A libro de poesía por década, es autor de Europa (en sucesivas
ediciones: 1983, 1986, 1988 y 1990, al que habría que sumar Fragmentos de
Europa 1977-1997, de 1998), Las Trincheras (1996), Entre el muro y el foso (2007) y Gloria (2016,
que recoge poemas escritos entre 2005 y 2016, Premio Nacional de Poesía en
2017).También de la antología Soy en mayo (2007), prologada por
Enrique Andrés Ruiz.
Ha traducido poesía
italiana tanto clásica (Miguel Ángel, Sannazaro, Foscolo, Dante) como
contemporánea (Montale).
En una
entrevista concedida en 2018 a Jaime Cedillo (El Cultural), Mesanza afirmaba: “he dicho por ahí que eso de
la unidad de los libros de poesía es una superchería. Se escriben poemas. Si el
poema es tan largo como un libro, el libro será unitario. Hay algo de muy
artificial en esos libros en los que, pretendidamente, cada poema está en función
del conjunto, pero, leído aparte, dice muy poco. Si un libro está hecho de
poemas que, en su mayoría, no valen nada, ¿qué más da la unidad? Por lo
demás, sí, yo hago pocos poemas, pero, al final, sumados todos los de una vida,
puede que sean demasiados”. Unos cuantos, sustanciales y bien elegidos, son los
que componen la cuidada antología Jinetes de luz en la hora oscura,
que aparece en el sello ovetense Ars Poética en edición de Alfredo Rodríguez,
donde, para mi gusto, sólo desentona la imagen de la cubierta.
Según costumbre, Rodríguez no puede (ni quiere) disimular su
fervor por la poesía y la persona (nos cuenta en el “El
mito del alma“, su prólogo, cómo viajó a Madrid para conocerlo) del
madrileño. Le pasa lo mismo cuando comenta la poesía o dialoga con el poeta al
que más páginas ha dedicado: el novísimo
José María Álvarez. Esa falta de distancia hace más genuina y cercana su
introducción, sin duda, pero también la sobrecarga de un melifluo entusiasmo (“Esta
es la clase de libros que pueden hacer que uno se olvide el mundo”) un tanto empalagoso.

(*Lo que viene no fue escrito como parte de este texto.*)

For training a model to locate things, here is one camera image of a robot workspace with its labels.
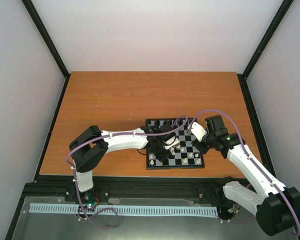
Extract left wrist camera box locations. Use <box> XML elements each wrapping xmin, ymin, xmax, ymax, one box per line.
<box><xmin>163</xmin><ymin>135</ymin><xmax>180</xmax><ymax>150</ymax></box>

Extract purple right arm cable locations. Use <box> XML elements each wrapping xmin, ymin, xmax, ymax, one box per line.
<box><xmin>189</xmin><ymin>108</ymin><xmax>300</xmax><ymax>237</ymax></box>

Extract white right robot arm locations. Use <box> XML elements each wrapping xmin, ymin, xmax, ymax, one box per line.
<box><xmin>188</xmin><ymin>115</ymin><xmax>300</xmax><ymax>236</ymax></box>

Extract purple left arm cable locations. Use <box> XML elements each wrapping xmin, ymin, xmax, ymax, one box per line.
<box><xmin>65</xmin><ymin>114</ymin><xmax>189</xmax><ymax>230</ymax></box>

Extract light blue slotted cable duct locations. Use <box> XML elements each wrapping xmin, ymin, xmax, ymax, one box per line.
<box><xmin>28</xmin><ymin>203</ymin><xmax>218</xmax><ymax>218</ymax></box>

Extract black white chessboard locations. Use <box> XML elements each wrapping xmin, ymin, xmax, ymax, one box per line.
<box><xmin>145</xmin><ymin>117</ymin><xmax>205</xmax><ymax>170</ymax></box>

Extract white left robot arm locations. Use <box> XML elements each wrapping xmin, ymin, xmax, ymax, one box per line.
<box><xmin>69</xmin><ymin>123</ymin><xmax>180</xmax><ymax>202</ymax></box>

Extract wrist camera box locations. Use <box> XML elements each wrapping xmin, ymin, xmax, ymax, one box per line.
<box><xmin>163</xmin><ymin>135</ymin><xmax>180</xmax><ymax>150</ymax></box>
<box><xmin>187</xmin><ymin>122</ymin><xmax>208</xmax><ymax>142</ymax></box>

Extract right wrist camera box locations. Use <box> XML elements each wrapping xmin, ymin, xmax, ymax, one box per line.
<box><xmin>187</xmin><ymin>122</ymin><xmax>208</xmax><ymax>142</ymax></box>

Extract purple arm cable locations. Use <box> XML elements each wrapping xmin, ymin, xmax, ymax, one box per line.
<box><xmin>189</xmin><ymin>108</ymin><xmax>300</xmax><ymax>237</ymax></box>
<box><xmin>65</xmin><ymin>114</ymin><xmax>189</xmax><ymax>230</ymax></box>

En ella, con solvencia, se nos habla de un poeta en el que no caben ni el
conformismo ni la complacencia. De la métrica que utiliza. De su “impulso
musical” y “rítmico” (basado en “la música de las palabras”). De su “sólida
formación clásica”. De los “símbolos épicos” (el de la épica es, sí, un asunto
fundamental aquí). De su poesía “honda, filosófica” e “imbuida de religiosidad”.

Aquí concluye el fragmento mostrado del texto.